As a late fall wind rustles through a field of tall marsh plants, students from Haskell Indian Nations University, in Lawrence, Kansas, harvest cattails. In the wetlands behind the school, MK Kerron is teaching the art of traditional thatching.
Kerron, a member of the Wichita and Affiliated Tribes and a master's-degree student in geography at the University of Kansas, learned how to work with grass from her grandfather.
“His artist name is Wayneokchat,” Kerron says. “It means 'yellow bird' in our language."
Kerron’s grandfather is well-known for the replicas of grass houses he creates for arts and crafts shows in Texas, Oklahoma and Kansas.
“I originally learned how to do thatching back during the COVID pandemic, so that was the hobby I learned during the COVID,” Kerron says with a laugh. “I just really loved it, and now I feel happy that I can pass along these skills.”
Generations ago, the Wichita built large grass homes from big bluestem, which can grow 6 to 8 feet tall. Grasses were sewn together using bone needles and tall cedar poles were used for support. But local prairie grasses are in short supply on Haskell’s campus these days, so they’re using cattails.
Kerron and her students take the cattails to a small field where several domed frames made of slender wood await.
“I always have wanted to learn how to thatch,” says Courtney King, a senior at Haskell. “I tried looking up YouTube videos and usually it's white men in Britain doing it.

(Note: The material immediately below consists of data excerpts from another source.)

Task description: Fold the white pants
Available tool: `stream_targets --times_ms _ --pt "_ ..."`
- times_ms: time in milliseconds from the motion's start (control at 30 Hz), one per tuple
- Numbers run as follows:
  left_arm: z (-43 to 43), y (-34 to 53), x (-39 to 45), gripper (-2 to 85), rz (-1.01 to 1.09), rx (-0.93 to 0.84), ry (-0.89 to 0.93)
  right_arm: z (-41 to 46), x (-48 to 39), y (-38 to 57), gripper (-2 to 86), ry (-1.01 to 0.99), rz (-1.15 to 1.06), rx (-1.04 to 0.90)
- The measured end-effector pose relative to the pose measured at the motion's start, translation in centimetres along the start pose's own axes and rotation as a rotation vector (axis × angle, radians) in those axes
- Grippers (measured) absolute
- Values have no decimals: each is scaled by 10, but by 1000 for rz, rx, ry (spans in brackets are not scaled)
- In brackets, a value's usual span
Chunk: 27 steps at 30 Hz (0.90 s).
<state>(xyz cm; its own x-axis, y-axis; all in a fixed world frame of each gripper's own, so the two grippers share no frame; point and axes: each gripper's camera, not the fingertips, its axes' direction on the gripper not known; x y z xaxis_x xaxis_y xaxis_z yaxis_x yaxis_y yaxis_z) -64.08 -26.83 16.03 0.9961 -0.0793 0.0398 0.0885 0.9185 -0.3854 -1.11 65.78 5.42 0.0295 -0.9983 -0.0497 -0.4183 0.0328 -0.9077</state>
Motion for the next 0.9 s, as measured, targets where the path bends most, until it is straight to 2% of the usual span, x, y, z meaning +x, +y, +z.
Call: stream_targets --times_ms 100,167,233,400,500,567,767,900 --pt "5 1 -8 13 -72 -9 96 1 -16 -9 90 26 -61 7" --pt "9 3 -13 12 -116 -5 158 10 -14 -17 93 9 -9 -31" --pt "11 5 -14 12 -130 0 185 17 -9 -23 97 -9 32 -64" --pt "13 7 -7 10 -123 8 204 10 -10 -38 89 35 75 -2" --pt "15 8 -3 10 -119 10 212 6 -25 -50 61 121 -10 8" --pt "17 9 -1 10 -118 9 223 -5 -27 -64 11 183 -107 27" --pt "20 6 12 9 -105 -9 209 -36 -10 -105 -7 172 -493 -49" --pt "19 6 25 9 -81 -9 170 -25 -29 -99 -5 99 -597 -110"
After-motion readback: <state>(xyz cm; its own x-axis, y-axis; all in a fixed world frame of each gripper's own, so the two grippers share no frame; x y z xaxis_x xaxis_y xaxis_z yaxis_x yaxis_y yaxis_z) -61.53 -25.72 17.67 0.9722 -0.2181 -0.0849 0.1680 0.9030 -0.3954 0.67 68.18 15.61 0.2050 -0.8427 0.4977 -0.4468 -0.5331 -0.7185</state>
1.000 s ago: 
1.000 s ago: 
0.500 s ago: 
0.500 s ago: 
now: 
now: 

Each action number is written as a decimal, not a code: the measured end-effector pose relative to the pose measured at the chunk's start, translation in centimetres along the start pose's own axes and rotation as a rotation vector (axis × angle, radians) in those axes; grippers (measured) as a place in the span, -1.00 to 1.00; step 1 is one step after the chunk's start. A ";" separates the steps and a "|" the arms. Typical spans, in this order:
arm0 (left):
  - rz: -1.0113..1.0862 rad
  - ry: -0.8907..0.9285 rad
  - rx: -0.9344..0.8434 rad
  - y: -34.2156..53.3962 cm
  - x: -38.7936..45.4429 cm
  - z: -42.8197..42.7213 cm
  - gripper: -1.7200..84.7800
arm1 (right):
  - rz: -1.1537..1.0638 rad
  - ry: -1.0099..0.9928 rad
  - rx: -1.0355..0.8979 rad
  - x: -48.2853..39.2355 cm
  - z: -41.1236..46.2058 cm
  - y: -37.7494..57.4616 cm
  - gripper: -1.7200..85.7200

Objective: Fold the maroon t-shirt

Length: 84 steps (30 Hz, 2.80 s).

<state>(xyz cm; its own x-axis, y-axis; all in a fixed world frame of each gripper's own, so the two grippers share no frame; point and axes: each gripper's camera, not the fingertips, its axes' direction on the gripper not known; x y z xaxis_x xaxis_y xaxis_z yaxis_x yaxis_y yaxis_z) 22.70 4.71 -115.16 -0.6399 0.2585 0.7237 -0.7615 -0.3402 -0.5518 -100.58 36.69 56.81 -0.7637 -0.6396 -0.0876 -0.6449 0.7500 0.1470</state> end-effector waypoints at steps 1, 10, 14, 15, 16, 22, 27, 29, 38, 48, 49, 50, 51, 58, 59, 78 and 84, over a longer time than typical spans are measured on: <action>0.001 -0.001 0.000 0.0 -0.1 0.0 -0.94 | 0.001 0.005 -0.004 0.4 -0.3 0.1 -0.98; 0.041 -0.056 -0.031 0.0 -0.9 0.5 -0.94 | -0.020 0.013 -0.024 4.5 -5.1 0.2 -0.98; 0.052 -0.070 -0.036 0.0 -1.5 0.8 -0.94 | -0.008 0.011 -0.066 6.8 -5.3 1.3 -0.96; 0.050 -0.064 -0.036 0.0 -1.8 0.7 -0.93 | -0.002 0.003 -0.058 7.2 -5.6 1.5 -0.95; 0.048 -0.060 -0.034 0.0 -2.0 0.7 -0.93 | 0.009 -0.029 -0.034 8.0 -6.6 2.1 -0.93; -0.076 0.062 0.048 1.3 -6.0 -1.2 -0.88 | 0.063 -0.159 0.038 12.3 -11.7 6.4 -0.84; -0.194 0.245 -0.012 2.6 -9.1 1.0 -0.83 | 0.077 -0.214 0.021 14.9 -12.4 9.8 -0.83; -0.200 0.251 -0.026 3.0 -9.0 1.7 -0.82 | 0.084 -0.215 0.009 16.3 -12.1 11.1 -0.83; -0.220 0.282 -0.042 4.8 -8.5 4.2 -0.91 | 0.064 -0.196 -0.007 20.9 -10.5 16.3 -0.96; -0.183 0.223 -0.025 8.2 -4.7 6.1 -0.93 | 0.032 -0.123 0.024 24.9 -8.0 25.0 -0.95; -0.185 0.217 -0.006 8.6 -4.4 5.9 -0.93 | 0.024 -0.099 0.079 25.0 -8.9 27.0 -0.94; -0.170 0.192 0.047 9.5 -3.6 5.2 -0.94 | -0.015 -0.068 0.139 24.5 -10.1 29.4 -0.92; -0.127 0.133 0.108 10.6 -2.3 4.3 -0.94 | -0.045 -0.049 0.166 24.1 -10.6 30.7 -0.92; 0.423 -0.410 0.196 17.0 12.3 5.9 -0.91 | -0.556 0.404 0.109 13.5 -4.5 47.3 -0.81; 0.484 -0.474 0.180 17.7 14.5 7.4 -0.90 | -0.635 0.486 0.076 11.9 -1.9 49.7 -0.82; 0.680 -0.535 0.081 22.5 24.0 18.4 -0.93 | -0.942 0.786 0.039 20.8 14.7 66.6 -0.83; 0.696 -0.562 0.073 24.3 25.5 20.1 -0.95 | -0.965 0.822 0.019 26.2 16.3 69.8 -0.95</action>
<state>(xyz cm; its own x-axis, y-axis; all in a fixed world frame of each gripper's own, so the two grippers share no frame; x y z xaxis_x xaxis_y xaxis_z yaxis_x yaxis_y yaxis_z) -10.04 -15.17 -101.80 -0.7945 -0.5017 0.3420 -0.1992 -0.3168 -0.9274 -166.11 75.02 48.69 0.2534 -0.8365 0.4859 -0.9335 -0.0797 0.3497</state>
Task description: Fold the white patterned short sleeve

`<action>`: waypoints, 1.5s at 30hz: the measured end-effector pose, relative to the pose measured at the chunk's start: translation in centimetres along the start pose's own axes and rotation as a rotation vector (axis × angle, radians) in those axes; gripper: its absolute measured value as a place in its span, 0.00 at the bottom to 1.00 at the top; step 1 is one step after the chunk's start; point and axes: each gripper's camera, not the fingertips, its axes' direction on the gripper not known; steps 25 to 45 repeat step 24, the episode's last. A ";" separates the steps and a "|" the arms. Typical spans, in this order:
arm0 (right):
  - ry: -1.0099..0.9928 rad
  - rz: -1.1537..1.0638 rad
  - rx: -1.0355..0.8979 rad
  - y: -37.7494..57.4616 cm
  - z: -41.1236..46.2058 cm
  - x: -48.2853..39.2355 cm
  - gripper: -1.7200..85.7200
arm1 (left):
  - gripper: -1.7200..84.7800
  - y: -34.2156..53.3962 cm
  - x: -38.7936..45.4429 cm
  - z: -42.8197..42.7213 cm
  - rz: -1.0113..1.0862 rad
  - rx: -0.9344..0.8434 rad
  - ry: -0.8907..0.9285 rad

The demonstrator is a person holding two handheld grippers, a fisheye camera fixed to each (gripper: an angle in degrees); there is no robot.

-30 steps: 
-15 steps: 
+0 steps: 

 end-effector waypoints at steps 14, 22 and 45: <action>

That didn't feel right to me.”
King is the lead student researcher at the Haskell Greenhouse.
“I'm Peoria and Miami," King says. "My people built wigwams with cattails.”
King’s focus is restoring native species to the school’s campus. Finding a way to use the invasive cattails that clog the wetlands was her idea.
“It's just to reconnect people with the land and partake in traditional ecological knowledge, as our ancestors have for thousands of years,” King says. “And many, many tribes thatched wigwams, grass houses, sweat lodges — not all of us are Plains Indians, as far as teepees and all of that kind of stuff. So we’re reconnecting with that culture and bringing that back.”
'Rebuilding slowly but surely'
According to legend, in 1541, when the Spanish conquistador Francisco Vázquez de Coronado saw sunlight reflecting off the Wichita tribe’s domed, grass homes he thought he’d found a golden city.
“Our first encounter with colonizers was the conquistadors and in a lot of notes from way back then ... they would describe grass houses to look like a beehive, which, you can kind of see it,” Kerron says.
With King’s help, she gathers the cattail’s narrow leaves and root stalks into tight bundles, soon to become the house's walls or roof.
“Whenever we are thatching the grass in, you want to pack it tight,” Kerron says, “because this is the insulation back then, so you want it really tight.”
The cattail bundles are tied together with string and attached to the wooden frame. Once in place, Kerron trims the tops with garden shears to create a clean line.
Kerron says classes like this are an important way to keep Indigenous traditions alive, and, though thatching classes are over for the season, Kerron says they’ll be back at work in the spring.
“Haskell, at one point, was a boarding school where a lot of these traditions were taken away,” Kerron explains. “We're here now rebuilding slowly but surely. And, you know, a lot of people say a lot of these things are going to die out, but I refuse to think that.”